Items listed in a dataset
* * *
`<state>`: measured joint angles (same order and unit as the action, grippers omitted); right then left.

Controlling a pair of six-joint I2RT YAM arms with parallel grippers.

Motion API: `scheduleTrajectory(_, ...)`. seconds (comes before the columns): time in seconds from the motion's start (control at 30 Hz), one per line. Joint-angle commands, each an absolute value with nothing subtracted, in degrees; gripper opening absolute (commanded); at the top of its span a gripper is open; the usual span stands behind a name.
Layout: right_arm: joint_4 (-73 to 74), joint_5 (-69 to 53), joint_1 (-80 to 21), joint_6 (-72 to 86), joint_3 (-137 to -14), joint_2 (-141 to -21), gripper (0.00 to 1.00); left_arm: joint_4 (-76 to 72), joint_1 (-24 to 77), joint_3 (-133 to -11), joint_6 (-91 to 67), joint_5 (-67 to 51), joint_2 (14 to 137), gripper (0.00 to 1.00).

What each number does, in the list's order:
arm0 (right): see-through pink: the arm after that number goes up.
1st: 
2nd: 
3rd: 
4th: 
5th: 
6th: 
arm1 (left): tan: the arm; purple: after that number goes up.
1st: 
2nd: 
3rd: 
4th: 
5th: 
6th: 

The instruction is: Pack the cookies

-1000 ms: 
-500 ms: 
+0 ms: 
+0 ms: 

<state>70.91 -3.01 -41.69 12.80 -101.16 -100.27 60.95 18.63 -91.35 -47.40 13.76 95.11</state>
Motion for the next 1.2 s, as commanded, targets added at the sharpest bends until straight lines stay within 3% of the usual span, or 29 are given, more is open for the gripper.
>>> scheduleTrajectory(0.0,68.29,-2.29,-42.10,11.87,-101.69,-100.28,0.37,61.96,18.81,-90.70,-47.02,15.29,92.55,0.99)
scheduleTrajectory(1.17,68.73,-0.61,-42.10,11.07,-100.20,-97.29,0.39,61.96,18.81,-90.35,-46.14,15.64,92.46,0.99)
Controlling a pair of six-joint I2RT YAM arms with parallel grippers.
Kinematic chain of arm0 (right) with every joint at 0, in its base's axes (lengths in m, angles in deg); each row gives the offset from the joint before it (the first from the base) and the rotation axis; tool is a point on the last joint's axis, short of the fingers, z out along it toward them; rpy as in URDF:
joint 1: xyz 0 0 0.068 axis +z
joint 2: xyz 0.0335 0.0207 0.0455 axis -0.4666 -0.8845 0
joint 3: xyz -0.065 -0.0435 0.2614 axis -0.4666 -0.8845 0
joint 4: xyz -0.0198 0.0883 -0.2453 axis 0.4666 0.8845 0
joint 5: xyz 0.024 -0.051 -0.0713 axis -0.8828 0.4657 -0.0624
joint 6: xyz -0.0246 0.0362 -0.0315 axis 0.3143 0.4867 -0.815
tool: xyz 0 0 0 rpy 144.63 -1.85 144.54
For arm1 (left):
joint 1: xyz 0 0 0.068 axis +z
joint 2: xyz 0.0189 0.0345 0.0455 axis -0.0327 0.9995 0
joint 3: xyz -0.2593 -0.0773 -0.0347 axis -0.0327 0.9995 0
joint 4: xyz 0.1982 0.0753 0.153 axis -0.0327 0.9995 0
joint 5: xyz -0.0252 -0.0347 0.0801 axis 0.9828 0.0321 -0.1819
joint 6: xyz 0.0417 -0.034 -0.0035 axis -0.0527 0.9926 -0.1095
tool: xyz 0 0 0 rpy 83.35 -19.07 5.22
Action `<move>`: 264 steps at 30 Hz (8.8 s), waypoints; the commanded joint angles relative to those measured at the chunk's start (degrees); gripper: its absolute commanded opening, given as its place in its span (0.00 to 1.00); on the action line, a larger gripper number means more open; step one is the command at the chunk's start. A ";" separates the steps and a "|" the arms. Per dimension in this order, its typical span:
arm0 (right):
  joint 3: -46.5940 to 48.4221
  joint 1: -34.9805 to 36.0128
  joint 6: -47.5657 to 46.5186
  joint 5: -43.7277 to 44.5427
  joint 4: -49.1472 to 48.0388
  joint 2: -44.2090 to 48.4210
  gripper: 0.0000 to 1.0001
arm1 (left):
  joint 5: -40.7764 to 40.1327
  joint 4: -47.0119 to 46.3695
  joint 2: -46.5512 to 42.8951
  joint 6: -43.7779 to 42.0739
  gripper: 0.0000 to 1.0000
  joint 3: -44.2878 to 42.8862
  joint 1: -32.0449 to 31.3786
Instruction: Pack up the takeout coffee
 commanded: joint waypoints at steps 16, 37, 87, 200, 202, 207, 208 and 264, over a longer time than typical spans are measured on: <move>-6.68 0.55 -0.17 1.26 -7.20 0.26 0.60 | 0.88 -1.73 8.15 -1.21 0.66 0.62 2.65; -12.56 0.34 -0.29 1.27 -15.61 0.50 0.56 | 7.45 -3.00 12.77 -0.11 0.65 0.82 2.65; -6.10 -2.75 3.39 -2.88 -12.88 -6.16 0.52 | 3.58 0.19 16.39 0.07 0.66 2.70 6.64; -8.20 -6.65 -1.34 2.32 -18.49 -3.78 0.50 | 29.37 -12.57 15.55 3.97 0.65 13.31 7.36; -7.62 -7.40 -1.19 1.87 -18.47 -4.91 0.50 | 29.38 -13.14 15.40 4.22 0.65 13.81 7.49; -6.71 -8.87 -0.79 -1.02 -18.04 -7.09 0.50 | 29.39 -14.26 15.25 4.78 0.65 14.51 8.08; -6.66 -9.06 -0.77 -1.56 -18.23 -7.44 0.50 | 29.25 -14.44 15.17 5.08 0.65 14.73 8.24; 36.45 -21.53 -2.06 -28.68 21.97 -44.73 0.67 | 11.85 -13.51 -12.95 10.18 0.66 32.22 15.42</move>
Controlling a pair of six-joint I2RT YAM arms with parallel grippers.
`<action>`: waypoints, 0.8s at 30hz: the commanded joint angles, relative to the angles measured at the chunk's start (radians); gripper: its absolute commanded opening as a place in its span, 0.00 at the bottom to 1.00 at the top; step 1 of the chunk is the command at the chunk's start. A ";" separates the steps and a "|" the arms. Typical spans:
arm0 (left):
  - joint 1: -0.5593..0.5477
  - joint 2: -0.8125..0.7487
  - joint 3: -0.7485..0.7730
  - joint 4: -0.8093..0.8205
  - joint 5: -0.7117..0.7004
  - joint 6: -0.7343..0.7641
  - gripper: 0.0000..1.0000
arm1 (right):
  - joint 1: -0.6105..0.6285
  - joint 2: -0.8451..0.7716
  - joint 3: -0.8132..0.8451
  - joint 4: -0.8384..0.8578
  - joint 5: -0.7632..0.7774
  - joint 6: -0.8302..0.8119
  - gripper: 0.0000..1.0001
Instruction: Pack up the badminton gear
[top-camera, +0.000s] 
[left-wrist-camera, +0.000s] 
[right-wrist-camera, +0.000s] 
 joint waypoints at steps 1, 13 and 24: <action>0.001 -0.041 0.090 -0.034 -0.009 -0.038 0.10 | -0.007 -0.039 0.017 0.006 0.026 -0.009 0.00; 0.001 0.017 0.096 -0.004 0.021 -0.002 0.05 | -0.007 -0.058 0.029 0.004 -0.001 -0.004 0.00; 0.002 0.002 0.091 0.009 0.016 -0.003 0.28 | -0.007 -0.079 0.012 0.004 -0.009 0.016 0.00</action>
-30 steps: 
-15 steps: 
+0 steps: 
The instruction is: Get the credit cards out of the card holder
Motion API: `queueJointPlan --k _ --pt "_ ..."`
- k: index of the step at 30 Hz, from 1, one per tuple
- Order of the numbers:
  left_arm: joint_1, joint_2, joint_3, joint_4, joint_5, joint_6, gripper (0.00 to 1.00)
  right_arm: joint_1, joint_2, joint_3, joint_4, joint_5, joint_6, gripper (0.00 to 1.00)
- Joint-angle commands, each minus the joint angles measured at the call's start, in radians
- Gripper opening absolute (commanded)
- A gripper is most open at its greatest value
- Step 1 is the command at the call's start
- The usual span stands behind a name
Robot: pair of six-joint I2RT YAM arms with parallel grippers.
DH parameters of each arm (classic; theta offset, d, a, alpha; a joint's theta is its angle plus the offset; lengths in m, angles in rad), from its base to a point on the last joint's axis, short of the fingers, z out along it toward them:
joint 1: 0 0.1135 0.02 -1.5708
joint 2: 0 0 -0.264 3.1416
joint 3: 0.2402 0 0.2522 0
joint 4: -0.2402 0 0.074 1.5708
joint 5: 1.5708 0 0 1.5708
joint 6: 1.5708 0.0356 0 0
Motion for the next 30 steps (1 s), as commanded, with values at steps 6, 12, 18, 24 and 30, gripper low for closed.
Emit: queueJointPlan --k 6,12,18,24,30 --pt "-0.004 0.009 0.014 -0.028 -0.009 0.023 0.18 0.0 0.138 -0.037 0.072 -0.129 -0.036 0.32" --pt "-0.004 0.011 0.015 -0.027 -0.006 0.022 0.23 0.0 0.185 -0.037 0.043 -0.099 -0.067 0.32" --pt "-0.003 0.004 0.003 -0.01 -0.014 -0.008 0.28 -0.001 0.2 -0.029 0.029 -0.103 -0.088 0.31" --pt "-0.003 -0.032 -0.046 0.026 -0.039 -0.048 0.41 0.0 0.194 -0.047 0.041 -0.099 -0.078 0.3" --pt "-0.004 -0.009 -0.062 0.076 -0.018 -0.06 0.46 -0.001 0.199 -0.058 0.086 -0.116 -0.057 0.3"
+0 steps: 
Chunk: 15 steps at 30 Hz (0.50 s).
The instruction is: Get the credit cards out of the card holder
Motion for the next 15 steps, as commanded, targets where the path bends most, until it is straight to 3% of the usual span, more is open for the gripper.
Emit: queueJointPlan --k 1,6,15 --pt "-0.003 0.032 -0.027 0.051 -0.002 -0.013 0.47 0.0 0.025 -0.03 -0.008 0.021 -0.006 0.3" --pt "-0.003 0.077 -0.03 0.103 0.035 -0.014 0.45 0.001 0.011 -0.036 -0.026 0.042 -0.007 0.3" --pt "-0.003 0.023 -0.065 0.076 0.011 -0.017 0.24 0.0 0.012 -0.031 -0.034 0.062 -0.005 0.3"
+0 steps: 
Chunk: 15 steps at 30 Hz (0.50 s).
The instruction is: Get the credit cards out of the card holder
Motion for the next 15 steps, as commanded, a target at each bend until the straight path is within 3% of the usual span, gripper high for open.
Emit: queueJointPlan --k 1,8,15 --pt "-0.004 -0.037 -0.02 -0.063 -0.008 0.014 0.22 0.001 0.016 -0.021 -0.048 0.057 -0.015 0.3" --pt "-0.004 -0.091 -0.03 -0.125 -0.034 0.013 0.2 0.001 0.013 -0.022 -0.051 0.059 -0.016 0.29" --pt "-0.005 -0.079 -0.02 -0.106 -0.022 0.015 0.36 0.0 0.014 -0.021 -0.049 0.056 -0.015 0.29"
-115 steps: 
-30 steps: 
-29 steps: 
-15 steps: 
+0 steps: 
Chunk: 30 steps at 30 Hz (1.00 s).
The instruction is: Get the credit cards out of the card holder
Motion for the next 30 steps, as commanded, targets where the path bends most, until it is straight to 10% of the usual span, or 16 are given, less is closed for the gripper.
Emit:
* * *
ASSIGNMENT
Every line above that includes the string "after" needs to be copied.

COMPLETED TASK
arm0 (right): see-through pink: the arm after that number goes up.
arm1 (left): tan: the arm; purple: after that number goes up.

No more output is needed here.